Hoy valoramos mucho más a una tecnología aplicada a un celular que a un productor de alimentos. Y sin alimentos no somos nada.
Sin embargo, nosotros a veces valoramos mucho más una aplicación en el teléfono celular para poder comprar en Shein o en Temu, que realmente todo lo que tenemos.

Crisis vitivinícola y oportunidades


P: ¿ Cómo impacta la crisis de la vitivinicultura argentina a Río Negro?
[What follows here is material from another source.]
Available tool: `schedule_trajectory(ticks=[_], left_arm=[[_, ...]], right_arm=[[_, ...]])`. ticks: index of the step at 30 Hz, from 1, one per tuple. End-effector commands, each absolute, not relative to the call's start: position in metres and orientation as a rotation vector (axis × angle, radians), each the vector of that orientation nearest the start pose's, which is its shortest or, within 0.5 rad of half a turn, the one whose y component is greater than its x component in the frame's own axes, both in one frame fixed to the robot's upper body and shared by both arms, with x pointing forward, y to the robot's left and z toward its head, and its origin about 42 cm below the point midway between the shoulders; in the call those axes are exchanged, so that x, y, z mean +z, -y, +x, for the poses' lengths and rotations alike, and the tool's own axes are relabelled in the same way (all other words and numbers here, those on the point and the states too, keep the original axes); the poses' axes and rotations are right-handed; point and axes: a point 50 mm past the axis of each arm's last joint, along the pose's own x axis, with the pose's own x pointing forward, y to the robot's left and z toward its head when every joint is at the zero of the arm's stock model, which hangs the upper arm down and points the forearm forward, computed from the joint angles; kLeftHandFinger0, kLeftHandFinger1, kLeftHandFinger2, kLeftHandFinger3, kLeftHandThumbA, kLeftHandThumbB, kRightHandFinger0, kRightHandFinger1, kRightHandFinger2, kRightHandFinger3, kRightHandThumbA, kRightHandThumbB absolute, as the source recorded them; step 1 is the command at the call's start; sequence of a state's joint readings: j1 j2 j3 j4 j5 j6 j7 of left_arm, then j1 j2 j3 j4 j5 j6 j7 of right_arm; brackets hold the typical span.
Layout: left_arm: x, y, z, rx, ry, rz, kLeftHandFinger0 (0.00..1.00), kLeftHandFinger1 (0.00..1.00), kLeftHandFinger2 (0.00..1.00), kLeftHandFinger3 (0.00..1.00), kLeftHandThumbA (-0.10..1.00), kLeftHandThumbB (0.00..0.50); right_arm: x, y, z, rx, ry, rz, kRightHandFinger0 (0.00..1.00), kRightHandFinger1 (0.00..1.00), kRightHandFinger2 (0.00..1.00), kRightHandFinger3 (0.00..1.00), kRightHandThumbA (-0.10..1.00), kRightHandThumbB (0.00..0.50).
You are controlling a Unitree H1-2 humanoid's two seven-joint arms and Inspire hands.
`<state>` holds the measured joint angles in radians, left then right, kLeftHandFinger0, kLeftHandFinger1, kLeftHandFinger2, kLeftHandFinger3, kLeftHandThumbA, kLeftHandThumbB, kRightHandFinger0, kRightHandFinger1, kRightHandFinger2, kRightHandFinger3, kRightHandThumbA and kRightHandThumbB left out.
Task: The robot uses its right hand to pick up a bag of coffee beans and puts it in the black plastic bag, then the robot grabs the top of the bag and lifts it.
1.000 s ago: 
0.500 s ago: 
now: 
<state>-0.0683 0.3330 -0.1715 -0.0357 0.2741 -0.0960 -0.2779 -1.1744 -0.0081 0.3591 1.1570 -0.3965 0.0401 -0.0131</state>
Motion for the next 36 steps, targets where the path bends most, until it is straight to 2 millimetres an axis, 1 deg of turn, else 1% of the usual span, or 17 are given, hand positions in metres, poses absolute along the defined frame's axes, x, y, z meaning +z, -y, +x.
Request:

R: La crisis no es de Argentina, la crisis de los alcoholes es mundial. Los alcoholes entraron en una guerra que tiene enemigos muy claros. Uno de ellos son las drogas de diseño que no tienen control. Cuando se toman medidas, en muchos casos sin evaluar el daño. Otro tema es la cultura fitness y poner a todos los alcoholes en el mismo lugar. El vino, particularmente, es un alimento.
Como condición climática, estamos en el mejor de los mundos. Esta amplitud térmica que nosotros tenemos hoy en el Alto Valle es la que nos permite madurar todo lo que maduramos: los sabores de las cerezas, de la uva de mesa, de la manzana, de la pera.
El gran desafío nuestro es que los vinos sean más reconocidos en Río Negro. Río Negro consume un tercio de lo que produce; es decir, las bodegas producen un tercio de lo que consume Río Negro. Con lo cual, si los rionegrinos tomaran todo el vino de Río Negro, nos faltaría vino. Tenemos un mercado interno todavía para explotar más fuerte.